• **What the exercise asks**:
Transcribe the listing below verbatim, omitting pictures.

• **Provided material**:

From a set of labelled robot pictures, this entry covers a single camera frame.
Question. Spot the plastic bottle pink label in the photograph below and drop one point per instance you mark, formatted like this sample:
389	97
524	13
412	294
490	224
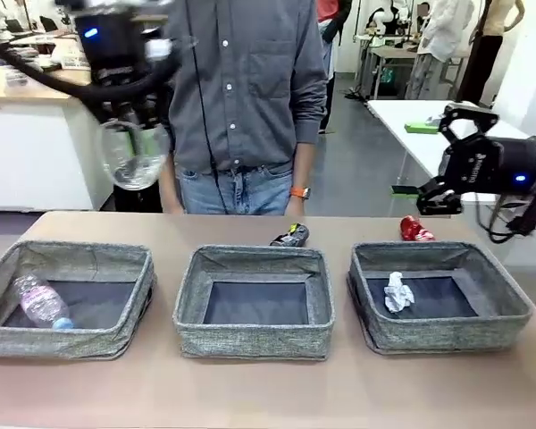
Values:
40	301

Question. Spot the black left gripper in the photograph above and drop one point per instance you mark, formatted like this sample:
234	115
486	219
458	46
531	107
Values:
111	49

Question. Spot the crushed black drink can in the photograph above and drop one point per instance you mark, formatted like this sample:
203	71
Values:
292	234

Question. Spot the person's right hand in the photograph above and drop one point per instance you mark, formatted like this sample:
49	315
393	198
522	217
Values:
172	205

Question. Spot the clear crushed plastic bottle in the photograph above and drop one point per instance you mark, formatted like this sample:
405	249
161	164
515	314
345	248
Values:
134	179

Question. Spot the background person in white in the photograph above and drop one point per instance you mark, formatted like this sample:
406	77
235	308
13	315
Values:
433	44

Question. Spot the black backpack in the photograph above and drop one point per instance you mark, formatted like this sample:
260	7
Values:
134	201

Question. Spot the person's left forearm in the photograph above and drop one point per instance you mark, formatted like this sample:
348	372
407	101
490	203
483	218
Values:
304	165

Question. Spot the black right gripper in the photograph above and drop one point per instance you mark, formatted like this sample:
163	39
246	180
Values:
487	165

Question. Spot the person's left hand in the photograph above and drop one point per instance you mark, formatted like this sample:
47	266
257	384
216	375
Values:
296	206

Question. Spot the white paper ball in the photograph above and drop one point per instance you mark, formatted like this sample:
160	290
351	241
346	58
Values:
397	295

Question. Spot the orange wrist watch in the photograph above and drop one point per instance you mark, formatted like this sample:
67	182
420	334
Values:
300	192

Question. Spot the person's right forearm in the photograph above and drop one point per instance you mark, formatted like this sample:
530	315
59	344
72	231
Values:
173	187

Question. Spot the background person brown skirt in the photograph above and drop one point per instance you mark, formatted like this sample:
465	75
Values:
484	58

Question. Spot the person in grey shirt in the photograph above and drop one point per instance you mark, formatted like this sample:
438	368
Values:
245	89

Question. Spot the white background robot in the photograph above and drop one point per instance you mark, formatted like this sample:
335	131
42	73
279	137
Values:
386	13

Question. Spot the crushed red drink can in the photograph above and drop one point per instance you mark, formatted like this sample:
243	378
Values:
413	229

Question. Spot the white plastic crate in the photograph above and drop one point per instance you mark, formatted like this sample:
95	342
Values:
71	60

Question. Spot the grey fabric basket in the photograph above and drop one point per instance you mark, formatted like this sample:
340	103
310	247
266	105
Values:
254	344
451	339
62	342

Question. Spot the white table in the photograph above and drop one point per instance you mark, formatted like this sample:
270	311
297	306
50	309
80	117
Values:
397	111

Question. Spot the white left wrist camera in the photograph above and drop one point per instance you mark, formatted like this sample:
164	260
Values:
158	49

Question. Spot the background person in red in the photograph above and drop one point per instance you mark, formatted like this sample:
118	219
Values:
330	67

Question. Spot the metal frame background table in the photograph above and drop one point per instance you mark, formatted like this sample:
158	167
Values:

• **Result for this exercise**:
From a set of labelled robot pictures, this entry covers a single camera frame.
Question. Spot the plastic bottle pink label in the photograph below and drop one point per instance you mark, formatted like this sample:
389	97
524	13
412	294
490	224
Values:
40	301

Question. Spot the black left gripper in the photograph above and drop one point per instance you mark, formatted like this sample:
234	115
486	219
458	46
531	107
Values:
111	49

Question. Spot the crushed black drink can in the photograph above and drop one point per instance you mark, formatted like this sample:
203	71
Values:
292	234

Question. Spot the person's right hand in the photograph above and drop one point per instance you mark, formatted like this sample:
49	315
393	198
522	217
Values:
172	205

Question. Spot the clear crushed plastic bottle in the photograph above and drop one point per instance you mark, formatted like this sample:
405	249
161	164
515	314
345	248
Values:
134	179

Question. Spot the background person in white in the photograph above and drop one point per instance you mark, formatted like this sample:
406	77
235	308
13	315
Values:
433	44

Question. Spot the black backpack in the photograph above and drop one point per instance you mark, formatted like this sample:
260	7
Values:
134	201

Question. Spot the person's left forearm in the photograph above and drop one point per instance you mark, formatted like this sample:
348	372
407	101
490	203
483	218
Values:
304	165

Question. Spot the black right gripper in the photograph above and drop one point per instance you mark, formatted like this sample:
163	39
246	180
Values:
487	165

Question. Spot the person's left hand in the photograph above and drop one point per instance you mark, formatted like this sample:
47	266
257	384
216	375
Values:
296	206

Question. Spot the white paper ball in the photograph above and drop one point per instance you mark, formatted like this sample:
160	290
351	241
346	58
Values:
397	295

Question. Spot the orange wrist watch in the photograph above and drop one point per instance you mark, formatted like this sample:
67	182
420	334
Values:
300	192

Question. Spot the person's right forearm in the photograph above and drop one point per instance you mark, formatted like this sample:
530	315
59	344
72	231
Values:
173	187

Question. Spot the background person brown skirt in the photograph above and drop one point per instance you mark, formatted like this sample:
465	75
Values:
484	58

Question. Spot the person in grey shirt in the photograph above and drop one point per instance you mark, formatted like this sample:
438	368
Values:
245	89

Question. Spot the white background robot in the photograph above and drop one point per instance you mark, formatted like this sample:
335	131
42	73
279	137
Values:
386	13

Question. Spot the crushed red drink can in the photograph above and drop one point per instance you mark, formatted like this sample:
243	378
Values:
413	229

Question. Spot the white plastic crate in the photograph above and drop one point per instance you mark, formatted like this sample:
95	342
Values:
71	60

Question. Spot the grey fabric basket in the photograph above and drop one point per instance you mark, formatted like this sample:
340	103
310	247
266	105
Values:
254	344
451	339
62	342

Question. Spot the white table in the photograph above and drop one point per instance you mark, formatted like this sample:
270	311
297	306
50	309
80	117
Values:
397	111

Question. Spot the white left wrist camera in the photograph above and drop one point per instance you mark, formatted like this sample:
164	260
Values:
158	49

Question. Spot the background person in red in the photograph above and drop one point per instance you mark, formatted like this sample:
118	219
Values:
330	67

Question. Spot the metal frame background table in the photograph above and drop one point per instance you mark, formatted like this sample:
158	167
Values:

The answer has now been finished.